Tally the lines below that contain the word "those". Only the total should be given.
* * * * * * *
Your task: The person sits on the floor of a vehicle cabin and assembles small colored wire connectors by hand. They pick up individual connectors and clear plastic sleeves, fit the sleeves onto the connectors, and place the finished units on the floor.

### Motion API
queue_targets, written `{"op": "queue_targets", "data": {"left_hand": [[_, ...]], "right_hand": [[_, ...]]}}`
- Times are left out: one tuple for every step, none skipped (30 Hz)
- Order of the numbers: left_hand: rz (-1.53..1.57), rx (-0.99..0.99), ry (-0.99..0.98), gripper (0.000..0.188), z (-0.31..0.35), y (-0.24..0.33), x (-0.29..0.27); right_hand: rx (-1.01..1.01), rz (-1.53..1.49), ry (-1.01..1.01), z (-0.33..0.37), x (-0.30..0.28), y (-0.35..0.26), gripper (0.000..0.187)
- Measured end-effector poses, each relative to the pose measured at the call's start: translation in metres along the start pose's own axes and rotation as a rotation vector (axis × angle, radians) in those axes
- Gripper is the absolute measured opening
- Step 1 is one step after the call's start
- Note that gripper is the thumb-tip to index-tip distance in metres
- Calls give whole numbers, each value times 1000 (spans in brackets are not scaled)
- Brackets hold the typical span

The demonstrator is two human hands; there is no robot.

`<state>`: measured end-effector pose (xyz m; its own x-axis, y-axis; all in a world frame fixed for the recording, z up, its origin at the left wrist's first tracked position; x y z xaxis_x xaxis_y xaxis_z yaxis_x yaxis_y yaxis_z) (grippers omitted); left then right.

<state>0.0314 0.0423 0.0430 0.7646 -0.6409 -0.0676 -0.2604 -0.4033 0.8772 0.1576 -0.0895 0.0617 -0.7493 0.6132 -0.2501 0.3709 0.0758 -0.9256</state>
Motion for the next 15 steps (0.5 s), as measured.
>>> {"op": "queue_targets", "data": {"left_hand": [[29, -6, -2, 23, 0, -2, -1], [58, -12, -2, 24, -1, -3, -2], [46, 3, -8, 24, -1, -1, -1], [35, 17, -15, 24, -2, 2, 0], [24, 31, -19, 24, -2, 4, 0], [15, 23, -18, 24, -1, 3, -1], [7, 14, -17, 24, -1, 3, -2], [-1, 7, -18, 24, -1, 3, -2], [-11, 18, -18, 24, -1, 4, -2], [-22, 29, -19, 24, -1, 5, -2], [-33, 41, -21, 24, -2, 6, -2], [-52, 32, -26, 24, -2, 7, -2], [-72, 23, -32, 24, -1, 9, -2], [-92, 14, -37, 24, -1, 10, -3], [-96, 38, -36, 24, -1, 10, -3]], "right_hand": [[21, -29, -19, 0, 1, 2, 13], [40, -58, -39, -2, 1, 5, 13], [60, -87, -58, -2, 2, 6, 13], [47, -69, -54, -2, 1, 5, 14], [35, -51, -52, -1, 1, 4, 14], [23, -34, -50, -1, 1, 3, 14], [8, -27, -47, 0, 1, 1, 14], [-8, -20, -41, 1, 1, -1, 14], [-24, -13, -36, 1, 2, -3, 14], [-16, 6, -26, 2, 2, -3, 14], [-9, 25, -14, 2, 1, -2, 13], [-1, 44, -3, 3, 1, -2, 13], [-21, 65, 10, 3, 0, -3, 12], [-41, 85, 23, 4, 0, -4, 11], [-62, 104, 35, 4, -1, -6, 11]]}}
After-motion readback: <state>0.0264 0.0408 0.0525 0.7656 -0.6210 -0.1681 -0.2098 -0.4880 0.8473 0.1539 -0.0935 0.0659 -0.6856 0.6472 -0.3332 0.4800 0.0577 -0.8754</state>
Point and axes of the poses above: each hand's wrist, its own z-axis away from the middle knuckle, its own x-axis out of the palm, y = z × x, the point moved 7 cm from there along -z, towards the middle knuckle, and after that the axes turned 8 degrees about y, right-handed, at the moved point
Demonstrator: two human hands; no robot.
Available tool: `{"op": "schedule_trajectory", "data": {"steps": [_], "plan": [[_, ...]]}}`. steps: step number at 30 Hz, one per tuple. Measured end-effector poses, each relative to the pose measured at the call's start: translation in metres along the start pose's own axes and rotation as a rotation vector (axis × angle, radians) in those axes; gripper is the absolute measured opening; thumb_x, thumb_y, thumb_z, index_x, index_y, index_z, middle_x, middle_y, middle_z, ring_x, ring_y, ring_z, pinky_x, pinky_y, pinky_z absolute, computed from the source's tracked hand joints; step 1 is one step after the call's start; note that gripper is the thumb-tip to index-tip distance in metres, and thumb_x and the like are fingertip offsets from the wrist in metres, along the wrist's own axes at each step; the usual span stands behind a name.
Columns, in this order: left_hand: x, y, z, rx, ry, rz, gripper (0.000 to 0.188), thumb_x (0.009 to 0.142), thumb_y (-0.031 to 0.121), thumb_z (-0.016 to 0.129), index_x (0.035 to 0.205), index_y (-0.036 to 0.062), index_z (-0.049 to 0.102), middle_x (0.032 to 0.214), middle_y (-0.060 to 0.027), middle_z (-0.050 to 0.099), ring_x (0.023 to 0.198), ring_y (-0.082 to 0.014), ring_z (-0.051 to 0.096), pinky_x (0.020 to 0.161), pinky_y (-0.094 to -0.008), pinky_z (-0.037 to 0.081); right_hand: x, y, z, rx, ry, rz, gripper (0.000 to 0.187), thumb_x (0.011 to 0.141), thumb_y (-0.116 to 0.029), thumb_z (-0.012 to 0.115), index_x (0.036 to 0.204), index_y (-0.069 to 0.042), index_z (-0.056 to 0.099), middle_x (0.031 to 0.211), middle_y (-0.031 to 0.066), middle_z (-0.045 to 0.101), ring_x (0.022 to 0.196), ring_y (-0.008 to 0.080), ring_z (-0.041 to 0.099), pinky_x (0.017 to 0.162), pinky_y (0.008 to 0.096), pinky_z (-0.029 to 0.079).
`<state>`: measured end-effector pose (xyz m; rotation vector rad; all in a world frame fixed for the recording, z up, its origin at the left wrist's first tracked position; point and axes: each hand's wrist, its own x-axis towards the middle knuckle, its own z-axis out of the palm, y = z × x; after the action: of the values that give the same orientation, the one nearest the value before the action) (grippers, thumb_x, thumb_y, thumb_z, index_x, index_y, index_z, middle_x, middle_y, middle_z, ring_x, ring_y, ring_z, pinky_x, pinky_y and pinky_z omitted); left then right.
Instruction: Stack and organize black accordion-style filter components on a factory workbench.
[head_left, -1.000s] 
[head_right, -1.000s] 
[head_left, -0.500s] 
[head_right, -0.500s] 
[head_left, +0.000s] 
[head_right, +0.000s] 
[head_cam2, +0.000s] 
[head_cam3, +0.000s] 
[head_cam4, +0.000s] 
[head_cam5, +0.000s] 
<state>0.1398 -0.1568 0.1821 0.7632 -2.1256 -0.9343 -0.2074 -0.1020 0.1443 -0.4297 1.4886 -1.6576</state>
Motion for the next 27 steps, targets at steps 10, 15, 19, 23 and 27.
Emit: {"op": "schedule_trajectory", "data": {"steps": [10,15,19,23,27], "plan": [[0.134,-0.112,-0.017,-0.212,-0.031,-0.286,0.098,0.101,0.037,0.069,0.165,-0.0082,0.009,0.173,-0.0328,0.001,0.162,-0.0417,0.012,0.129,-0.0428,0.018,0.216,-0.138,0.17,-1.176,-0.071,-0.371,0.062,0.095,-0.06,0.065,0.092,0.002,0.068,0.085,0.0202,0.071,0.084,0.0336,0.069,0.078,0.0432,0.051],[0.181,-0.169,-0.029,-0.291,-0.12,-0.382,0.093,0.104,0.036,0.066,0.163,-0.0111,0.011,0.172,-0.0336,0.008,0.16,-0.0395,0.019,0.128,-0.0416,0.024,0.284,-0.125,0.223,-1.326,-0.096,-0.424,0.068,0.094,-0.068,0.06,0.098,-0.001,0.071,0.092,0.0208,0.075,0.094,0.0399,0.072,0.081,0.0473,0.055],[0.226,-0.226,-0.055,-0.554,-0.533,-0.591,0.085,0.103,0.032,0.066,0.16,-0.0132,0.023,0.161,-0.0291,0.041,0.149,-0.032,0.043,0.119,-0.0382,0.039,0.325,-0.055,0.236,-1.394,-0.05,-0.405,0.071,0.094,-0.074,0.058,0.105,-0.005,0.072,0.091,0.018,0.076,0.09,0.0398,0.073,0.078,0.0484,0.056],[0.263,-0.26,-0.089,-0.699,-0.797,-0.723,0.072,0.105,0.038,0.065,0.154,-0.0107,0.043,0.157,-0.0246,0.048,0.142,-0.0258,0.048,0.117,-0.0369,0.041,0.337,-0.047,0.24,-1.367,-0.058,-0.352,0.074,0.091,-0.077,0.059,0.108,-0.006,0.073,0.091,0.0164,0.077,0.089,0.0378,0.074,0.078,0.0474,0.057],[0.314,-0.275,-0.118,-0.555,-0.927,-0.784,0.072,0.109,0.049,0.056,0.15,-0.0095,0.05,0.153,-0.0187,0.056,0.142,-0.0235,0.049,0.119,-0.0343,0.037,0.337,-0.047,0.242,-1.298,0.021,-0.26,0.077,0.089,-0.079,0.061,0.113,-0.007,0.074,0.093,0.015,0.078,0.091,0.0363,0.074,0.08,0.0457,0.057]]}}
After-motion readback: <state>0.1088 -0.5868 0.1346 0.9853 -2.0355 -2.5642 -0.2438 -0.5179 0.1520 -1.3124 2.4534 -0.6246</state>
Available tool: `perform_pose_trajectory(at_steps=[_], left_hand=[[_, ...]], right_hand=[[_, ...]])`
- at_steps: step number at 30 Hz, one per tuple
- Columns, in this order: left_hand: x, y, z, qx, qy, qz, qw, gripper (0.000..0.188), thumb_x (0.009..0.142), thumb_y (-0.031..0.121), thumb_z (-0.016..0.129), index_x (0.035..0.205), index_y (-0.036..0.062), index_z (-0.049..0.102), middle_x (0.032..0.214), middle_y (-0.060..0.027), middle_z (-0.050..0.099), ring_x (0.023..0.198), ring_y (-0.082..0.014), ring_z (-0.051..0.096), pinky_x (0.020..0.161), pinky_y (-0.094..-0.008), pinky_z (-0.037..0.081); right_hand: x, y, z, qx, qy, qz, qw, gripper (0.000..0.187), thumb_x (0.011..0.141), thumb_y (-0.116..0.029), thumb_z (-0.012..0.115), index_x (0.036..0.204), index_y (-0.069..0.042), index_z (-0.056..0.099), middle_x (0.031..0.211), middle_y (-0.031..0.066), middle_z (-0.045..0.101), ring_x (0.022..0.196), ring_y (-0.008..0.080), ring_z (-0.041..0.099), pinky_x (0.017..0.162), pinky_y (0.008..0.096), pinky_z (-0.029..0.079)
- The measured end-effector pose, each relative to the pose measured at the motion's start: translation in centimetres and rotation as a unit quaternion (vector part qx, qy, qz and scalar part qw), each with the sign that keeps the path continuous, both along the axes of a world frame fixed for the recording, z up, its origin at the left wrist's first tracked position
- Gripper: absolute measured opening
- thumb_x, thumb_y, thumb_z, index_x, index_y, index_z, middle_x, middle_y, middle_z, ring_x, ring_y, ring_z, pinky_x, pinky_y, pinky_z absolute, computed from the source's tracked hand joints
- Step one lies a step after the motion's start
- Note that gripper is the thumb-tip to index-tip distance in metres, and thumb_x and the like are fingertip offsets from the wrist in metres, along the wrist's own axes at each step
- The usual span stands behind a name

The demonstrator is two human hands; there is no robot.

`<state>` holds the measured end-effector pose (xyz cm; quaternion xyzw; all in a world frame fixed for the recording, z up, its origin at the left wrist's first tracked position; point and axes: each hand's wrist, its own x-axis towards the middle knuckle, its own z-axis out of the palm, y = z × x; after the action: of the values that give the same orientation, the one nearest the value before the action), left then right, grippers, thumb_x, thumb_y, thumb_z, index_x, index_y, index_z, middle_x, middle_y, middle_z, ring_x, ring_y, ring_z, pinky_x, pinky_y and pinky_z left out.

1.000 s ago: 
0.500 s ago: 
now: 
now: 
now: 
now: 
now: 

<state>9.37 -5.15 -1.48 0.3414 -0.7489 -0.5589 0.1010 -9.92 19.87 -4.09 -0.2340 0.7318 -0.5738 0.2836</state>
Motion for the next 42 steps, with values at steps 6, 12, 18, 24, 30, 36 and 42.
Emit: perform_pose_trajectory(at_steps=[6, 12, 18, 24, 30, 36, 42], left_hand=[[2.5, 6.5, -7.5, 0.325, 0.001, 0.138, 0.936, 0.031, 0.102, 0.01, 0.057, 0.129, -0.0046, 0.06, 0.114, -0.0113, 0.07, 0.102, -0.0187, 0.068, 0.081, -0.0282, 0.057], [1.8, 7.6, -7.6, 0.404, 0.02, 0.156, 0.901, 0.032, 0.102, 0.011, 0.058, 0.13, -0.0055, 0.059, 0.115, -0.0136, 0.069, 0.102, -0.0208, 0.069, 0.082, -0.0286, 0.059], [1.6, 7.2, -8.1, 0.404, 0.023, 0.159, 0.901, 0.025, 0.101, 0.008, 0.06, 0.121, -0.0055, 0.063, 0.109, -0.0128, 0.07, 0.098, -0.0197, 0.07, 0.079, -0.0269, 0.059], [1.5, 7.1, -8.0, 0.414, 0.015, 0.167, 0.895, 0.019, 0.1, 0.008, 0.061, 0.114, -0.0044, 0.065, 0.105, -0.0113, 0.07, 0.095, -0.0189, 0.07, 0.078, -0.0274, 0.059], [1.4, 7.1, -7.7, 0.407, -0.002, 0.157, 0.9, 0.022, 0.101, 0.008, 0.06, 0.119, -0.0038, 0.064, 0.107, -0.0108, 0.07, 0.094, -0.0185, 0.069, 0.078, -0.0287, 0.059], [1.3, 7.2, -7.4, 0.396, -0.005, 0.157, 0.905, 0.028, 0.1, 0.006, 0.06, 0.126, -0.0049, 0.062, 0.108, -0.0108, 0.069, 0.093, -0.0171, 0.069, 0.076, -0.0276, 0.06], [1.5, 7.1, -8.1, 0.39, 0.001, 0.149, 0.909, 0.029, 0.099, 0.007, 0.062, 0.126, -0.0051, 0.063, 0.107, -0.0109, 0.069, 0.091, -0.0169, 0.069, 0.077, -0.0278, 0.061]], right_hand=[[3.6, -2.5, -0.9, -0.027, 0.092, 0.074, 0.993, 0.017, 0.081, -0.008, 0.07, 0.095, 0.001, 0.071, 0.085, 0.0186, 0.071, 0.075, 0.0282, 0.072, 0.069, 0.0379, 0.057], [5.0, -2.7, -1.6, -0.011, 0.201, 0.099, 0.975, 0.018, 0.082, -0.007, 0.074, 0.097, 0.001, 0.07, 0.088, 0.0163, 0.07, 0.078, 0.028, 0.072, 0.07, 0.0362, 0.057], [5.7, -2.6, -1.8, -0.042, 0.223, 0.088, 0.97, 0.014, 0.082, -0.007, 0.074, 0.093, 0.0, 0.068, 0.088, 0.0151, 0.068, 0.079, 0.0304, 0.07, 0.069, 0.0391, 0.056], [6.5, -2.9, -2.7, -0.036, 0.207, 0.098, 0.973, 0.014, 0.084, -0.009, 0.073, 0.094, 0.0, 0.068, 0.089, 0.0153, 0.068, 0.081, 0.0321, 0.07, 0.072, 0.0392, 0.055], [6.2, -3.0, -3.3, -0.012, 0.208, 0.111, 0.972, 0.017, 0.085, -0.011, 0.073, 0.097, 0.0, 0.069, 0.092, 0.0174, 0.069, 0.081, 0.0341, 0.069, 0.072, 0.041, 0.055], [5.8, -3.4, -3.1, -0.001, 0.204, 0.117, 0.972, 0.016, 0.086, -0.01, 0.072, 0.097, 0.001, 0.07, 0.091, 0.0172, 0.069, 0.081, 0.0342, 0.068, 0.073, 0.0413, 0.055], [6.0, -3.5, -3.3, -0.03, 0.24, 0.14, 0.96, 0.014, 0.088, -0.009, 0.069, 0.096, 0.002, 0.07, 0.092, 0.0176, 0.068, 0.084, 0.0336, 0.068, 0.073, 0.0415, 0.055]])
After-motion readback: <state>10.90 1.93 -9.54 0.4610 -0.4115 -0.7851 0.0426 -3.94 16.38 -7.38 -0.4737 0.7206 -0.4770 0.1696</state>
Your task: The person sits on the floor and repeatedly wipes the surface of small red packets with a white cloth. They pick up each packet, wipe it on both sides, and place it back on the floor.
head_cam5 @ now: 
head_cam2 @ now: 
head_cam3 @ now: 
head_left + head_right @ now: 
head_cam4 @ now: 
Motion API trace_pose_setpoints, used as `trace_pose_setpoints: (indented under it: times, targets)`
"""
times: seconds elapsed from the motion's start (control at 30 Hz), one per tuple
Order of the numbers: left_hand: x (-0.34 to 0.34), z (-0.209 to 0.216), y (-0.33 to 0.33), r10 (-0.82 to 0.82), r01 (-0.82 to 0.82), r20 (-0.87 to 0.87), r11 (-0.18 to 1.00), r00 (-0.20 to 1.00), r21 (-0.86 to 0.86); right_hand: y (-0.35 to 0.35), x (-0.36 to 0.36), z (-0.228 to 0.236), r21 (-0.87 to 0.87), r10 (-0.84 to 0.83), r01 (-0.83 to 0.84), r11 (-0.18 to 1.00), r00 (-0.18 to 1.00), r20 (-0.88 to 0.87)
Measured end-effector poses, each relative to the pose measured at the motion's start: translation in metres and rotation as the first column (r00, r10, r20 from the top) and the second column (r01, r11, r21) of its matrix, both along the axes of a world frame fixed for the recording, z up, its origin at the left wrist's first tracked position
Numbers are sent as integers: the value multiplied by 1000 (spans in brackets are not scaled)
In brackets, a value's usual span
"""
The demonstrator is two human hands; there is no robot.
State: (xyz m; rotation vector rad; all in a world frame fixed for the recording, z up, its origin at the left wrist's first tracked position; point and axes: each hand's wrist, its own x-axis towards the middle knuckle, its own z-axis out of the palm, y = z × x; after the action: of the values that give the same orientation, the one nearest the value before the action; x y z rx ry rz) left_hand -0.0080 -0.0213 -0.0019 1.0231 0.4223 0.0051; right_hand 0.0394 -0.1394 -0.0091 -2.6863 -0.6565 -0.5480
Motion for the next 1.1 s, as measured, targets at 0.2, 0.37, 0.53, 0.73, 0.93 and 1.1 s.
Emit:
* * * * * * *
▶ _Exercise solution_
2